Credit…Hannah Yoon for The New York Times

“In the last Democratic debate, Joe Biden declared that he would nominate a woman as his vice-presidential running mate. That felt right at the time. But times have changed. Biden needs to go much, much further: At the Democratic convention he needs to name not just his vice president, but his entire cabinet. And it needs to be a totally different kind of cabinet — a national unity cabinet — from Democrats on the Bernie Sanders left to Republicans on the Mitt Romney right. Why?

Because while most people are playing nice right now managing this virus, the wreckage, pain and anger it will leave behind will require megadoses of solidarity and healing from the top.

And even if we get to the other side of this crisis by January, there are going to be a set of wrenching debates around who got bailed out and who didn’t and around how much civil liberty we should sacrifice to track and quarantine Covid-19 carriers until there is a vaccine. If handled on a partisan basis, those issues will rip our country apart.

In short, if this isn’t the time to leave behind the hyperpartisanship that has made it nearly impossible for us to do anything big and hard for two decades, then when?

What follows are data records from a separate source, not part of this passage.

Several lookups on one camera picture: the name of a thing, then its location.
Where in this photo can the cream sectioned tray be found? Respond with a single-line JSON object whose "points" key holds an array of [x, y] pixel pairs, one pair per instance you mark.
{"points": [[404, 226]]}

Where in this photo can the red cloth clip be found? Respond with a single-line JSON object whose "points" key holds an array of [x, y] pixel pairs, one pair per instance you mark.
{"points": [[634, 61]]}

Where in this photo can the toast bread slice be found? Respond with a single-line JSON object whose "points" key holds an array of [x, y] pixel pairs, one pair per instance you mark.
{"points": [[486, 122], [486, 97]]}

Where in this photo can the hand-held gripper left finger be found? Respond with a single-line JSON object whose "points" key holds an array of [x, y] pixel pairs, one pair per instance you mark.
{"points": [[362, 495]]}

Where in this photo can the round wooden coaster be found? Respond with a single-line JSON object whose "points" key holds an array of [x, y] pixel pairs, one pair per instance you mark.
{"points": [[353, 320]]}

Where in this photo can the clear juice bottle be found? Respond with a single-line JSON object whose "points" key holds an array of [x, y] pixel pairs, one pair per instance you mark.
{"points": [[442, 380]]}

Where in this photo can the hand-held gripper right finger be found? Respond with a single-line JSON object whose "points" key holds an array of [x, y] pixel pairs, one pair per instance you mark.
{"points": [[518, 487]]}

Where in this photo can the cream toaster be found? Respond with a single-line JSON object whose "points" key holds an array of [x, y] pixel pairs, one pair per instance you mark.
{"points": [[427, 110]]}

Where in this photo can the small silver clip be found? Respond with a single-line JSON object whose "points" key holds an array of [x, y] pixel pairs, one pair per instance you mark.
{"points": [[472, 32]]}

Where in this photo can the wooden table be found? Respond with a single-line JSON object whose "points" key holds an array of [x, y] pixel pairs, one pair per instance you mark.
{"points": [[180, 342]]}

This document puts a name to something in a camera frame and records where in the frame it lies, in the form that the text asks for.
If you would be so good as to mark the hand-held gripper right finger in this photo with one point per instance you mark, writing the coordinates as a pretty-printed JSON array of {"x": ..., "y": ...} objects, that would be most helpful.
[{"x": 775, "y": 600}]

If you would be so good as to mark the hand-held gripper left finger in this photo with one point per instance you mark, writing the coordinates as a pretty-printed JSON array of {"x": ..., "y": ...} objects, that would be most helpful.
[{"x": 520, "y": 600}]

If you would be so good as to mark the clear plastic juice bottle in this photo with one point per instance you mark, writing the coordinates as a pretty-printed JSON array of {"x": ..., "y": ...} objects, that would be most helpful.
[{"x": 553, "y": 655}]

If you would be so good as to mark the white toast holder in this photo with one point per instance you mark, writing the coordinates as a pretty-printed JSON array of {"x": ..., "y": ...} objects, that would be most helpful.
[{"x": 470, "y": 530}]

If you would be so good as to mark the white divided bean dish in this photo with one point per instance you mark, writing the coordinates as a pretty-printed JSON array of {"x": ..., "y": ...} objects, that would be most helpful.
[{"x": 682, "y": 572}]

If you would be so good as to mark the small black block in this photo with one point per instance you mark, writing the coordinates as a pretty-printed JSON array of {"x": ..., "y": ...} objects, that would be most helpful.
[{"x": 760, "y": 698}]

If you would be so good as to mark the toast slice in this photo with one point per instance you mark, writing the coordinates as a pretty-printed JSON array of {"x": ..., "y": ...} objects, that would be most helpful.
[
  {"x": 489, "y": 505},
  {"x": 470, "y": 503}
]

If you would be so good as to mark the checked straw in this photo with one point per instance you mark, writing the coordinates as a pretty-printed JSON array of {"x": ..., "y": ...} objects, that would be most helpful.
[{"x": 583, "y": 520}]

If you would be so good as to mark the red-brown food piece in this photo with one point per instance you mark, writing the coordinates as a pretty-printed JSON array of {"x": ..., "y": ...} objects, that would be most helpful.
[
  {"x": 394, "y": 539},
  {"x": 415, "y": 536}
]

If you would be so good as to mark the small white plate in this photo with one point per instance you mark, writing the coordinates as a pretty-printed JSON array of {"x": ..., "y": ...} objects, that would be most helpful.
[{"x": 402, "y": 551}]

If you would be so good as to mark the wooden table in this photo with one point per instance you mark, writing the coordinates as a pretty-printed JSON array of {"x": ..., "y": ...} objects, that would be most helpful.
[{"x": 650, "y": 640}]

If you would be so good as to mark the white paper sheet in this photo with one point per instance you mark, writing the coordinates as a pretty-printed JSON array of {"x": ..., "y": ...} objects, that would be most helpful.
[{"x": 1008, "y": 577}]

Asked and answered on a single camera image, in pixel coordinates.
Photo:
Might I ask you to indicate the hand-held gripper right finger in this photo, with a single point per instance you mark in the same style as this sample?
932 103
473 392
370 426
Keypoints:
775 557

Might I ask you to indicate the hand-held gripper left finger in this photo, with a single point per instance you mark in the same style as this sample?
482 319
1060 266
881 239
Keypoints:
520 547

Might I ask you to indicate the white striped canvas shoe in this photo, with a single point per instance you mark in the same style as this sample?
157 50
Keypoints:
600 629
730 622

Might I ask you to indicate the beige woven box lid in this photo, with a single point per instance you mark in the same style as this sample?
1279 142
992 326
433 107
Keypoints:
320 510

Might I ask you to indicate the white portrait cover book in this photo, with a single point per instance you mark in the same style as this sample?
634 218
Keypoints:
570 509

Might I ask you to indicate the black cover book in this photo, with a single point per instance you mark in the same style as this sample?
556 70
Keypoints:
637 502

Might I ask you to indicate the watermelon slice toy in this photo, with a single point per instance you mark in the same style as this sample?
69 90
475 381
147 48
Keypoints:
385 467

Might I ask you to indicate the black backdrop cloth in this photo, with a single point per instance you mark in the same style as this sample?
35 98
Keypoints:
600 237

Considering all the people who have come together in this crisis to tend to neighbors, contribute to hospitals, share scarce resources and learn from one another how to combat Covid-19, would it be asking too much for our political system to mirror the best in us rather than to continue to exacerbate the worst? Americans today deserve the government they need more than ever. It has literally become a matter of life and death.

Biden, because he doesn’t run anything right now, has had a hard time demonstrating leadership. The one giant contrast that he could draw with President Trump, though, is the approach he would take to governing.

Americans are not focused on this now — but they will be. And when they are, Biden needs to show that he isn’t running to be president of the 48 percent (or less), as Trump is; he’s not trying to suppress the vote, as Trump is; he’s not running to squeak by in the Electoral College, as Trump is. He needs to show he’s running to be a majority president, a unity president — but not just unity for unity’s sake, but unity of purpose based on a set of shared values for rebuilding America.

Biden should enlist people ready to embrace these values:

1) They have to believe in science — and not just around the coronavirus but around climate change, which is the next train coming at us.

2) If they were in power during this crisis, they have to have led their city, state or business in a way that took the science of this epidemic seriously from the start and cared for those under them.”

David Lindsay: This not my favorite Friedman piece. Pete Buttigieg was my choice for VP. I think saying the VP has to be female, was Biden’s first really big mistake. He mentions three women, but they are unknowns to most of us. We know that Buttigieg can speak, and think like a president.

The comments are interesting, and here is my favorite so far:

Drew
San Jose, Costa Rica
Times Pick

A good start but a few adjustments are needed. Mayor Pete Buttigieg is far the best person for Ambassador to the UN. Ms. Ocasio-Cortez should stay put for now. And perhaps Andrew Yang should be Secretary of Energy over Karsner. But the big flaw in this line-up, there has to be some role for Sen. Sanders. Something important. Some office with real authority. Something worthy of the man. Not sure what it could be but for certain VP Biden must bring in Sanders in a visible way, address his concerns and gain his cooperation. The appearance of exclusion was Secretary Clinton’s biggest mistake.